W końcu, po wielu namowach, Janis zgodziła się. Zanim przyszła kolej na The Waller Creek Boys, zdążyła już rozluźnić się kilkoma piwami, a potem zbliżyła się do mikrofonu i zaczęła śpiewać bluesa. Można było odnieść wrażenie, że na scenie – nawet najskromniejszych rozmiarów – przechodzi transformację. „To był jej pierwszy występ w Austin. Poza kilkorgiem przyjaciół w The Ghetto nikt jej dotąd nie widział”262, opowiadała Chernikowski. Przy tak uważnej publiczności pewność siebie Janis wzrosła. Zaczęła się odprężać w świetle reflektorów i przyjaźnie zagadywać słuchaczy między piosenkami, a brawa umacniały jej sceniczną swobodę.
W miarę jak rozchodziła się wieść o tym, że w środowe wieczory można posłuchać The Waller Creek Boys, folkowe koncerty stawały się coraz popularniejsze.

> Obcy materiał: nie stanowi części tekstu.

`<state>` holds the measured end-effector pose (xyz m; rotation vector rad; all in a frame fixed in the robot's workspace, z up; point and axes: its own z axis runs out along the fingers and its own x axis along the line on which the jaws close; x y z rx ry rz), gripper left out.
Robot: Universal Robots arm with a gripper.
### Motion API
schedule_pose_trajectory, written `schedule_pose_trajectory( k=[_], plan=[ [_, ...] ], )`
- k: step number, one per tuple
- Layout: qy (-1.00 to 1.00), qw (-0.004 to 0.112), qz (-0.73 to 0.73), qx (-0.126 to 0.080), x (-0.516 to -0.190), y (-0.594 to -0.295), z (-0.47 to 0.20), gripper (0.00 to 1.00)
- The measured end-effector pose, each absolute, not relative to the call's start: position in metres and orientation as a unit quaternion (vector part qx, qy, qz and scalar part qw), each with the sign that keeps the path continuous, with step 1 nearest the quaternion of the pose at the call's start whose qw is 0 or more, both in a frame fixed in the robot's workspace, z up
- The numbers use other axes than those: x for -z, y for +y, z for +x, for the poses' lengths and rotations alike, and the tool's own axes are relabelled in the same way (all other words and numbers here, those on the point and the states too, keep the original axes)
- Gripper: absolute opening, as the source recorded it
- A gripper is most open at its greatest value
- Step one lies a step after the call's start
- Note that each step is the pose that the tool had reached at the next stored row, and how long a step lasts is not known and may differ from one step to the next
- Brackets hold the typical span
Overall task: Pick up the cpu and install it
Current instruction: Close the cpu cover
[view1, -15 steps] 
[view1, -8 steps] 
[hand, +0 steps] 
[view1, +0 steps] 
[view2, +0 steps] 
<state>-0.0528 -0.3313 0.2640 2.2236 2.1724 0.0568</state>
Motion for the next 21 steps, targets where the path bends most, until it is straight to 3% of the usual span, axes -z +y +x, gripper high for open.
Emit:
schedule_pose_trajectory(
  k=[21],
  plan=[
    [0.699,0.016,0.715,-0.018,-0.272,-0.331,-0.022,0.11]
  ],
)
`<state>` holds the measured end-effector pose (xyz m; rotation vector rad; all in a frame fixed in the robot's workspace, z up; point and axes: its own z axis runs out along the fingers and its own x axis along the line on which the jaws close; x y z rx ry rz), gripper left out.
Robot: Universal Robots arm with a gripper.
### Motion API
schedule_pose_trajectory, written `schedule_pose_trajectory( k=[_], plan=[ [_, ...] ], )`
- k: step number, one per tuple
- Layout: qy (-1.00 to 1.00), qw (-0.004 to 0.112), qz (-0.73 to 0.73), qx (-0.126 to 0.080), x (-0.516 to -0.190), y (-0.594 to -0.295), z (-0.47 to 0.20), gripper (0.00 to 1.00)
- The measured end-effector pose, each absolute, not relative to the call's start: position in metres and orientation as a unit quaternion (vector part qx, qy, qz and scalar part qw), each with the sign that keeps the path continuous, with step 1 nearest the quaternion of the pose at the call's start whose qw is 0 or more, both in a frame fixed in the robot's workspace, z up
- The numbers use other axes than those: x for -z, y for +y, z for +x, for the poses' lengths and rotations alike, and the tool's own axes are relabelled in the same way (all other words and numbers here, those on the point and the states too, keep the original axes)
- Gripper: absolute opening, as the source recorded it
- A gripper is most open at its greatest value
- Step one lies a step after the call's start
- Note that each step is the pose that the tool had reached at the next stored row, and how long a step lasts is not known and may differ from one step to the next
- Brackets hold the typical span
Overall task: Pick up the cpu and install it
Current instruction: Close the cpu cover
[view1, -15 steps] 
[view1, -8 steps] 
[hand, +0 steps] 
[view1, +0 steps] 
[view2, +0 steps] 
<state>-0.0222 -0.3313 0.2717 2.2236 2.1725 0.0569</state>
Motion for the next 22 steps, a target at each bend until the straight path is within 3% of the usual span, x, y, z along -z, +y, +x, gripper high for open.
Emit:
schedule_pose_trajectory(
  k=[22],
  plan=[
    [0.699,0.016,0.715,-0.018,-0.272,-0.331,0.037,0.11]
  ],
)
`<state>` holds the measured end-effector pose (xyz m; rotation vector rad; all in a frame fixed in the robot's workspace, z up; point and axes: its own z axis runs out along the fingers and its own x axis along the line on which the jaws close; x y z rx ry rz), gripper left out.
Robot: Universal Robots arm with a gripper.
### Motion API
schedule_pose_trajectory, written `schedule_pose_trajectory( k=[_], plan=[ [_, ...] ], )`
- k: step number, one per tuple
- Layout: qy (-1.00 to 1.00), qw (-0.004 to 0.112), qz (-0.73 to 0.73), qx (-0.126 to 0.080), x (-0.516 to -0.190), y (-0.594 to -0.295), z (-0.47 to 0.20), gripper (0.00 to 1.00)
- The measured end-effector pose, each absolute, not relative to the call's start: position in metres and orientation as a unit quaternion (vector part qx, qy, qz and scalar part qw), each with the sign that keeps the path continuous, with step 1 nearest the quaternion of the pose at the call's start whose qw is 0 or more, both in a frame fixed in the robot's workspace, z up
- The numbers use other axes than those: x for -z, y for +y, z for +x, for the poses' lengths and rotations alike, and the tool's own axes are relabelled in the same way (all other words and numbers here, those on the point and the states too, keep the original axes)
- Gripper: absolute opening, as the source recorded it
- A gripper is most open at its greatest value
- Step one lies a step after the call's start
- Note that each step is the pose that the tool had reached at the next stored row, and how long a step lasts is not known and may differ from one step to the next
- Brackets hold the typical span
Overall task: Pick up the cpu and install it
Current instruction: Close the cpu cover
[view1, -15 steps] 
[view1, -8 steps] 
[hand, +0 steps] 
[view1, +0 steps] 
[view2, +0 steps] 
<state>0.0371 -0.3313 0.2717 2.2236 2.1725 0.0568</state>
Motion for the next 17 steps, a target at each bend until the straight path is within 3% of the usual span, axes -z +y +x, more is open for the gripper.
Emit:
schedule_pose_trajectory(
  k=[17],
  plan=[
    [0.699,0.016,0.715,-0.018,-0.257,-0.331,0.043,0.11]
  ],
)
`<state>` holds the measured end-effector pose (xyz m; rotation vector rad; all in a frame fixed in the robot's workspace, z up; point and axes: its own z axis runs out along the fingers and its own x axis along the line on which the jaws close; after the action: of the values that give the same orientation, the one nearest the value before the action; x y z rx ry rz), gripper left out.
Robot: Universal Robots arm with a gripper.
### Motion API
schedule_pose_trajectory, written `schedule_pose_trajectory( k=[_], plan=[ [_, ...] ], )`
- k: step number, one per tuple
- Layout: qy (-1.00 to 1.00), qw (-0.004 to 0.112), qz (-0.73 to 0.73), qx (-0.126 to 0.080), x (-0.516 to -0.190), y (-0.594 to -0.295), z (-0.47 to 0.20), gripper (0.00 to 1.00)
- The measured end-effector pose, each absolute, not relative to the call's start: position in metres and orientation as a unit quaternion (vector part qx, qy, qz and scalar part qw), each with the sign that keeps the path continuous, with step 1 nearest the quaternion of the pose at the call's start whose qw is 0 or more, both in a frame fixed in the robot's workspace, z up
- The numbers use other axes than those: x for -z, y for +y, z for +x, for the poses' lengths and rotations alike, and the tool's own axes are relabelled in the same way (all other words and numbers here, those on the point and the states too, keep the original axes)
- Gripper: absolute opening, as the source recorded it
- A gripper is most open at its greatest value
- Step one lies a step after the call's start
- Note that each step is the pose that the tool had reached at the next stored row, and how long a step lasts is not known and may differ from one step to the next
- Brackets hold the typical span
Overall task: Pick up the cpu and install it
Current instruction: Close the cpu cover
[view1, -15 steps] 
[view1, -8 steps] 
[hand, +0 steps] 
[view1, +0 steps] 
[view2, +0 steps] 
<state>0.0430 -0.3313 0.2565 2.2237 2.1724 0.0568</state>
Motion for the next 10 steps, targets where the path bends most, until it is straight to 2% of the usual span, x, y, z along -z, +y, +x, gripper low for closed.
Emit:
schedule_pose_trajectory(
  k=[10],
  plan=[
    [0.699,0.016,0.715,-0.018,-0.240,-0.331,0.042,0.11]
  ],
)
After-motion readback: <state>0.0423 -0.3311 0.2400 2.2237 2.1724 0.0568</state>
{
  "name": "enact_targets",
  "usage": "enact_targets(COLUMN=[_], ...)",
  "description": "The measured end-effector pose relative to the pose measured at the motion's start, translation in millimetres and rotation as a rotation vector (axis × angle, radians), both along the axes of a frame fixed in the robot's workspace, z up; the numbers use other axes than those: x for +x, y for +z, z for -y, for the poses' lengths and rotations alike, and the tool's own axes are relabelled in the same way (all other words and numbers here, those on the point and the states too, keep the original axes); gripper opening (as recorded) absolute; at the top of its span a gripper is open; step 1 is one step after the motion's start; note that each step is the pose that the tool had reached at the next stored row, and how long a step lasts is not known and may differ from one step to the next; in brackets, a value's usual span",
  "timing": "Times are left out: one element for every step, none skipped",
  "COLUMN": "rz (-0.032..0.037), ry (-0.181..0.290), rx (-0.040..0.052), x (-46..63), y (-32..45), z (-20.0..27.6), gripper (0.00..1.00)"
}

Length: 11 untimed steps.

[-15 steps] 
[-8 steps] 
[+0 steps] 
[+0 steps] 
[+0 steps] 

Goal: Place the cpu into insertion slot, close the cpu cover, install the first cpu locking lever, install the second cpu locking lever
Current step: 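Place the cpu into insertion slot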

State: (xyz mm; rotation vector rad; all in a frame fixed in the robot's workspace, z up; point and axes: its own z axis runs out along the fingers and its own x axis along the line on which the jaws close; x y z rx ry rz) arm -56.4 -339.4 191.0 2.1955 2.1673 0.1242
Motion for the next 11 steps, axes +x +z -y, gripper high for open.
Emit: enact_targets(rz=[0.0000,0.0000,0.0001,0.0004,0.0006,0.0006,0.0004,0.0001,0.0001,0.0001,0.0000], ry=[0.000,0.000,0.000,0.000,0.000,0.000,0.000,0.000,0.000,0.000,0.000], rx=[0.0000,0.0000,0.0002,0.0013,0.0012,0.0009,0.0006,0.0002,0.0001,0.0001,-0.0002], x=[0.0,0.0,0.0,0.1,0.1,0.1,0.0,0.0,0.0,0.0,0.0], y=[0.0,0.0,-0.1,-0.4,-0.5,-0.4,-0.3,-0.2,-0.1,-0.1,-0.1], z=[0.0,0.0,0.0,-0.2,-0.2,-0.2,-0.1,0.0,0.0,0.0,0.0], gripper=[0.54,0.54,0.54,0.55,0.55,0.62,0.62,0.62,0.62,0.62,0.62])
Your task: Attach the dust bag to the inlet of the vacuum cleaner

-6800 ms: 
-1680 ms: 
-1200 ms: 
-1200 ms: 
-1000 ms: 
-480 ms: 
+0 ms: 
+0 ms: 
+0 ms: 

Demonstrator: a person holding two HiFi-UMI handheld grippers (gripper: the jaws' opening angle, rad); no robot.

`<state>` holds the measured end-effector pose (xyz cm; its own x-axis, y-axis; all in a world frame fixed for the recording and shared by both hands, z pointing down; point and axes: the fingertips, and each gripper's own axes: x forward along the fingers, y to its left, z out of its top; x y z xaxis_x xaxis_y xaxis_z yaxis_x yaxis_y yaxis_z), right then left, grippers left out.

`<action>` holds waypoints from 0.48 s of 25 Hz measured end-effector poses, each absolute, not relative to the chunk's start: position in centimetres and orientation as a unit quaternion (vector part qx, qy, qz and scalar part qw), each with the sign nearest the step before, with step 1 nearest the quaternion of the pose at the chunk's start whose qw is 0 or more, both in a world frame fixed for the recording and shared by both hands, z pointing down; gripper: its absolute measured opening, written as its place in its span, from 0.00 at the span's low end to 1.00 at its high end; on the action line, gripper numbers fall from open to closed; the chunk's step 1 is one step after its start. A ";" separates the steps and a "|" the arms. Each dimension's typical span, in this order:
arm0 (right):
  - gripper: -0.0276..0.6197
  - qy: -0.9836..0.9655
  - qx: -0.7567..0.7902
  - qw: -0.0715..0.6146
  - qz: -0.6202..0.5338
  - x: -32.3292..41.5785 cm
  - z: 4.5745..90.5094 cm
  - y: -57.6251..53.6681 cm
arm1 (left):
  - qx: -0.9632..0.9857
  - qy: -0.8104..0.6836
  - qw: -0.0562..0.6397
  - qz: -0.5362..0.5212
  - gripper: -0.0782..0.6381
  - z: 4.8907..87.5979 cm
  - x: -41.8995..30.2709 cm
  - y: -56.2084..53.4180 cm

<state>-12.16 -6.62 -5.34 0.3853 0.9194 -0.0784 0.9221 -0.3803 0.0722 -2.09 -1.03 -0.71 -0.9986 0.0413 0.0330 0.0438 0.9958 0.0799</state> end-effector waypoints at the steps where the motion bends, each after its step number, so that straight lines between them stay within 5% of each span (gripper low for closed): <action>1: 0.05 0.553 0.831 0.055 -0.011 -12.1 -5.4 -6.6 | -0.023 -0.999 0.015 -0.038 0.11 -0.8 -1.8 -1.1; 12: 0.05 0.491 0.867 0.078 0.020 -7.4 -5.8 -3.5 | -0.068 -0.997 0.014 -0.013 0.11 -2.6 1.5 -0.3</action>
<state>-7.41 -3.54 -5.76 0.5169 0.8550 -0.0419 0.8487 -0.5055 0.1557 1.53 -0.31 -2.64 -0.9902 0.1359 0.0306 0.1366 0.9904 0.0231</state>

Niekiedy zdarzało się, że do występów w The Chuckwagon chętnych było aż trzynastu wykonawców, jednak większość widzów przychodziła tam ze względu na Janis. „Była niezwykle charyzmatyczna, a jej głos miał szorstką bluesową manierę – zapamiętała Chernikowski. – Nikt wcześniej nie widział czegoś takiego w Teksasie”263. Na początku Janis wymieniała się przy mikrofonie z Wigginsem, a takie utwory jak San Francisco Bay Blues Jessego „Lone Cata” Fullera śpiewali razem. W repertuarze tria znalazły się też piosenki Stealin’, Stealin’ zespołu The Memphis Jug Band z 1928 roku, w której St. John grał na harmonijce, oraz C. C. Rider, którą Janis znała z jednej z płyt Lead Belly’ego. „W porównaniu z tamtą wersją jej wokal był niesamowicie ostry – wspominał St. John. – Janis dużo zawdzięcza Lead Belly’emu, zarówno jeżeli chodzi o sposób śpiewania, jak i samo podejście do muzyki”264.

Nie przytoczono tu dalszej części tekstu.